Dataset:
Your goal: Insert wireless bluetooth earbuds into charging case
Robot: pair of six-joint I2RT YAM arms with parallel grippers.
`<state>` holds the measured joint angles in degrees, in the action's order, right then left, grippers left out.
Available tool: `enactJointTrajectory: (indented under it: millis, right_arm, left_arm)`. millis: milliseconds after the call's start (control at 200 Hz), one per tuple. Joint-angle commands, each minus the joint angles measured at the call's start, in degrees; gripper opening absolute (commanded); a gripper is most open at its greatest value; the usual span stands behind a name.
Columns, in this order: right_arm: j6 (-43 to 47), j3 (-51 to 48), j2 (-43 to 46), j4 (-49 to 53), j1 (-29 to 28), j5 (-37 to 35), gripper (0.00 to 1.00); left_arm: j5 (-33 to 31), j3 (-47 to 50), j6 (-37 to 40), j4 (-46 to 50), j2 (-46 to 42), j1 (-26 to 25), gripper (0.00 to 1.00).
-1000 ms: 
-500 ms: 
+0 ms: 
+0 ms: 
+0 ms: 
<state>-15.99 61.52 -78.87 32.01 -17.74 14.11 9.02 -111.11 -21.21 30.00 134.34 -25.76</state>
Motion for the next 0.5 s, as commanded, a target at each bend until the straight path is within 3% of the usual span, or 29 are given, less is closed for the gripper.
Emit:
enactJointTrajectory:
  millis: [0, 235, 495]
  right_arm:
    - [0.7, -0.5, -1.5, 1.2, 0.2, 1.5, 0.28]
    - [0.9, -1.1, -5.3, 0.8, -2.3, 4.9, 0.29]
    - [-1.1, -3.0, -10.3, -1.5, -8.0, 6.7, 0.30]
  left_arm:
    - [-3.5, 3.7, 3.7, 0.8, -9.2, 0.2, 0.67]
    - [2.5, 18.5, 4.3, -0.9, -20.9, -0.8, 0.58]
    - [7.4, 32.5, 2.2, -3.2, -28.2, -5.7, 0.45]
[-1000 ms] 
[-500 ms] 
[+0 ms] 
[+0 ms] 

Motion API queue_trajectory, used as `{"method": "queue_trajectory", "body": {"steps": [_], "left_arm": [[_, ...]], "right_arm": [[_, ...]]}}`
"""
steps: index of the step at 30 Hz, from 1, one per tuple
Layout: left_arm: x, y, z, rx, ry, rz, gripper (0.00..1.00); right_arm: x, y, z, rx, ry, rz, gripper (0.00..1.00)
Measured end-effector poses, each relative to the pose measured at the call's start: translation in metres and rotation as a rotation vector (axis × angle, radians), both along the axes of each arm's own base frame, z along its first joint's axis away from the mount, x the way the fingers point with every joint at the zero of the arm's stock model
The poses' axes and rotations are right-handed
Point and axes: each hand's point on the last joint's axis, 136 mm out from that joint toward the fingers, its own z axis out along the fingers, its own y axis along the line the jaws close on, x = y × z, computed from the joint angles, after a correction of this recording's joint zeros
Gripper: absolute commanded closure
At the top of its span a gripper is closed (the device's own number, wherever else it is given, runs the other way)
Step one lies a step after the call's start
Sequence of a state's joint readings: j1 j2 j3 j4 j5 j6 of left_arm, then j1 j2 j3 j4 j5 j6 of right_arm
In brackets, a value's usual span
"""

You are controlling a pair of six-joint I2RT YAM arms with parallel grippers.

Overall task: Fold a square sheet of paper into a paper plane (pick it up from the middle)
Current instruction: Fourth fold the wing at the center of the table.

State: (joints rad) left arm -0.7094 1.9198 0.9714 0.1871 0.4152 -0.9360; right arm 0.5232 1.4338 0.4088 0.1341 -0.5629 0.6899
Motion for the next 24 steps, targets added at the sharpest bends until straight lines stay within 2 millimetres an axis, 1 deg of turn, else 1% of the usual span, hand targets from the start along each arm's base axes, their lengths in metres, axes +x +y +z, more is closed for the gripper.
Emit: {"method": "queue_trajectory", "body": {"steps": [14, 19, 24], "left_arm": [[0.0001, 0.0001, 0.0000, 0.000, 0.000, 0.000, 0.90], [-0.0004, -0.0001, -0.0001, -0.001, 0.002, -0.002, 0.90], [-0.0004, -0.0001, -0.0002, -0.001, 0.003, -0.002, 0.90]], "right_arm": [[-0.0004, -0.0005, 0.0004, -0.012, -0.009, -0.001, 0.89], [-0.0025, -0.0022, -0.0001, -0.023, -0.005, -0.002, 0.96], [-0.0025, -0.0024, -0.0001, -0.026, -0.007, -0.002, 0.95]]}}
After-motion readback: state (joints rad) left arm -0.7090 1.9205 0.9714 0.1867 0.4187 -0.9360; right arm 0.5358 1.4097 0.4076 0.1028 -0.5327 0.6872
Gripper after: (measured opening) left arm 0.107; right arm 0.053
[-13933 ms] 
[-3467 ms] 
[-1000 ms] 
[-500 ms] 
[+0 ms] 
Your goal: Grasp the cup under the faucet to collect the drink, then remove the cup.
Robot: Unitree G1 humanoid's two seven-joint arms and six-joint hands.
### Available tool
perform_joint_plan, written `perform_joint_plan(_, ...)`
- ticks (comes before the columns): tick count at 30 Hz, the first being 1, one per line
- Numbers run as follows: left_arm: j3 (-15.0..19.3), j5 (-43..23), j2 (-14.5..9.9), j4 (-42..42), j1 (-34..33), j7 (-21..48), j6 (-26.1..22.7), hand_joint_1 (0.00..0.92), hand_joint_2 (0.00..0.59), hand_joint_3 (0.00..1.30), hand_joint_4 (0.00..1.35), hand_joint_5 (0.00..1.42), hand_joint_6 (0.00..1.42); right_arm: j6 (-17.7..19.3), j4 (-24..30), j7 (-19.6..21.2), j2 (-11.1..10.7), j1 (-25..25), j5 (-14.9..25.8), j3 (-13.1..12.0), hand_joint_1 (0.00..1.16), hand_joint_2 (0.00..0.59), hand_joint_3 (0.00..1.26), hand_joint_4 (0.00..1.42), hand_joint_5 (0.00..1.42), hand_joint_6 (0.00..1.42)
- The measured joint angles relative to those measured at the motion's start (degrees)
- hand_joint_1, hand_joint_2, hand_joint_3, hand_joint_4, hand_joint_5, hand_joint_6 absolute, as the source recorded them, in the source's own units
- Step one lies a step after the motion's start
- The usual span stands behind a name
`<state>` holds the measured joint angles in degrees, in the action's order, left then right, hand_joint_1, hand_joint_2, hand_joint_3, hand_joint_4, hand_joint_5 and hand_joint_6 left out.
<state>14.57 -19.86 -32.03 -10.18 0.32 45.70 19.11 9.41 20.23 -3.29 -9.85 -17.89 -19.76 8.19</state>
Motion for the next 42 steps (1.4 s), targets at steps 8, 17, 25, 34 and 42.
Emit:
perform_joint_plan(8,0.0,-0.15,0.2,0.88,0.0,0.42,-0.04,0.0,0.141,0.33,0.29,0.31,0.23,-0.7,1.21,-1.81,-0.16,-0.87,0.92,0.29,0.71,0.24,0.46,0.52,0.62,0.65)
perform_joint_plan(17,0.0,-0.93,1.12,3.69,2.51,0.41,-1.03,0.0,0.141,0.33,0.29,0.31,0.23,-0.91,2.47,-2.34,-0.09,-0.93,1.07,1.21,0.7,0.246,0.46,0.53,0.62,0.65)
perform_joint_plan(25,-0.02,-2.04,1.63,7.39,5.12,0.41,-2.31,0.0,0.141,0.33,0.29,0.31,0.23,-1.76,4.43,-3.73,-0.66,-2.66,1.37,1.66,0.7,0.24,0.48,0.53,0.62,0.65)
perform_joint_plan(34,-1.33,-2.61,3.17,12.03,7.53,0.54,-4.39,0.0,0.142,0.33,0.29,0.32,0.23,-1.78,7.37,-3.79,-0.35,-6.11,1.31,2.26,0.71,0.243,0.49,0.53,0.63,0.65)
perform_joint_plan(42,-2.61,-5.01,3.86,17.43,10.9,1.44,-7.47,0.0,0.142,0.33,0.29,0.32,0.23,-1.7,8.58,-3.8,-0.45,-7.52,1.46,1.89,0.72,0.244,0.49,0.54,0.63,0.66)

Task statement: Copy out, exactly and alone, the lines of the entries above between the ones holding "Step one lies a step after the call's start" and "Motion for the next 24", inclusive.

Your response:
Step one lies a step after the call's start
Sequence of a state's joint readings: j1 j2 j3 j4 j5 j6 of left_arm, then j1 j2 j3 j4 j5 j6 of right_arm
In brackets, a value's usual span
"""

You are controlling a pair of six-joint I2RT YAM arms with parallel grippers.

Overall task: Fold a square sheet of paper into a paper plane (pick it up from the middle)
Current instruction: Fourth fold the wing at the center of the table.

State: (joints rad) left arm -0.7094 1.9198 0.9714 0.1871 0.4152 -0.9360; right arm 0.5232 1.4338 0.4088 0.1341 -0.5629 0.6899
Motion for the next 24 steps, targets added at the sharpest bends until straight lines stay within 2 millimetres an axis, 1 deg of turn, else 1% of the usual span, hand targets from the start along each arm's base axes, their lengths in metres, axes +x +y +z, more is closed for the gripper.

This answer requires no further additions.